WORK INSTRUCTION: All lines below are to be output exactly as they stand.

———

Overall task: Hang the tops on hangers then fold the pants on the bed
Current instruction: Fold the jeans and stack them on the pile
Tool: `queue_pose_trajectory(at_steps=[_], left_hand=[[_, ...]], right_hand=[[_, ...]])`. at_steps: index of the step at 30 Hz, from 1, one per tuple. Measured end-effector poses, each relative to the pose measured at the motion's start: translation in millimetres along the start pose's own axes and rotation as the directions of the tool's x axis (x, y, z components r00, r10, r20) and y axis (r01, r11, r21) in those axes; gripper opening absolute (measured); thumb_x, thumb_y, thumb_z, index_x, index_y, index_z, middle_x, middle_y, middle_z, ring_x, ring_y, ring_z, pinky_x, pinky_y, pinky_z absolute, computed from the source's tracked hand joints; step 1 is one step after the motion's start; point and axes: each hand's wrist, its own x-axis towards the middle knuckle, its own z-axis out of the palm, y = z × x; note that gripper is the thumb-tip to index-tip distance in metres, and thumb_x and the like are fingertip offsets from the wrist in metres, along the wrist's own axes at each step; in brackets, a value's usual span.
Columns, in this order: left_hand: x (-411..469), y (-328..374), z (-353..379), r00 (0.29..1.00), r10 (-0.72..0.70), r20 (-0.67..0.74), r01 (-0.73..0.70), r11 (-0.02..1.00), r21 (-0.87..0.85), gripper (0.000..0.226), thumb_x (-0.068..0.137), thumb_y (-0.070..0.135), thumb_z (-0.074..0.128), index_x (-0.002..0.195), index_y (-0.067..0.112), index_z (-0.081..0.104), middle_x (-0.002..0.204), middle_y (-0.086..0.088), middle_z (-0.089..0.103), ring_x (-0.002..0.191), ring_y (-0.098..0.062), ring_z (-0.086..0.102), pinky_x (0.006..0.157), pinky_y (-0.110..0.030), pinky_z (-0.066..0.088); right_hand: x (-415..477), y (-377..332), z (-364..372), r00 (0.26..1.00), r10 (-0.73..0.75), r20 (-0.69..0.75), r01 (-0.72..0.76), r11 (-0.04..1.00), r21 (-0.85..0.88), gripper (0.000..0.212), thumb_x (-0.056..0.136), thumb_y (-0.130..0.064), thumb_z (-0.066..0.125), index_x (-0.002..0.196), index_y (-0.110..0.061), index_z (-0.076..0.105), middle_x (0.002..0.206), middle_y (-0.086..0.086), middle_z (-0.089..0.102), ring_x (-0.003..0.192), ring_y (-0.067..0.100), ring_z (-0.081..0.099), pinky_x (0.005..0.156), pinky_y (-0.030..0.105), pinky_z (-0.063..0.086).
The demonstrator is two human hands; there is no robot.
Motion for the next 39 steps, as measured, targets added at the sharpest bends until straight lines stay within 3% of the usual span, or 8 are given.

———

TASK ANSWER:
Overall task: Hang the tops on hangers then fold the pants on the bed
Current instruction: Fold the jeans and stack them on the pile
Tool: `queue_pose_trajectory(at_steps=[_], left_hand=[[_, ...]], right_hand=[[_, ...]])`. at_steps: index of the step at 30 Hz, from 1, one per tuple. Measured end-effector poses, each relative to the pose measured at the motion's start: translation in millimetres along the start pose's own axes and rotation as the directions of the tool's x axis (x, y, z components r00, r10, r20) and y axis (r01, r11, r21) in those axes; gripper opening absolute (measured); thumb_x, thumb_y, thumb_z, index_x, index_y, index_z, middle_x, middle_y, middle_z, ring_x, ring_y, ring_z, pinky_x, pinky_y, pinky_z absolute, computed from the source's tracked hand joints; step 1 is one step after the motion's start; point and axes: each hand's wrist, its own x-axis towards the middle knuckle, its own z-axis out of the palm, y = z × x; note that gripper is the thumb-tip to index-tip distance in metres, and thumb_x and the like are fingertip offsets from the wrist in metres, along the wrist's own axes at each step; in brackets, a value's usual span.
Columns, in this order: left_hand: x (-411..469), y (-328..374), z (-353..379), r00 (0.29..1.00), r10 (-0.72..0.70), r20 (-0.67..0.74), r01 (-0.73..0.70), r11 (-0.02..1.00), r21 (-0.87..0.85), gripper (0.000..0.226), thumb_x (-0.068..0.137), thumb_y (-0.070..0.135), thumb_z (-0.074..0.128), index_x (-0.002..0.195), index_y (-0.067..0.112), index_z (-0.081..0.104), middle_x (-0.002..0.204), middle_y (-0.086..0.088), middle_z (-0.089..0.103), ring_x (-0.002..0.191), ring_y (-0.098..0.062), ring_z (-0.086..0.102), pinky_x (0.006..0.157), pinky_y (-0.110..0.030), pinky_z (-0.066..0.088); right_hand: x (-415..477), y (-377..332), z (-364..372), r00 (0.26..1.00), r10 (-0.73..0.75), r20 (-0.69..0.75), r01 (-0.72..0.76), r11 (-0.04..1.00), r21 (-0.85..0.88), gripper (0.000..0.212), thumb_x (-0.056..0.136), thumb_y (-0.130..0.064), thumb_z (-0.066..0.125), index_x (-0.002..0.196), index_y (-0.110..0.061), index_z (-0.076..0.105), middle_x (0.002..0.206), middle_y (-0.086..0.086), middle_z (-0.089..0.102), ring_x (-0.003..0.192), ring_y (-0.067..0.100), ring_z (-0.081..0.099), pinky_x (0.005..0.156), pinky_y (-0.030..0.105), pinky_z (-0.063..0.086).
The demonstrator is two human hands; there is no robot.
Motion for the next 39 steps, as measured, targets added at the sharpest bends until straight lines stay within 3% of the usual span, or 8 are given.

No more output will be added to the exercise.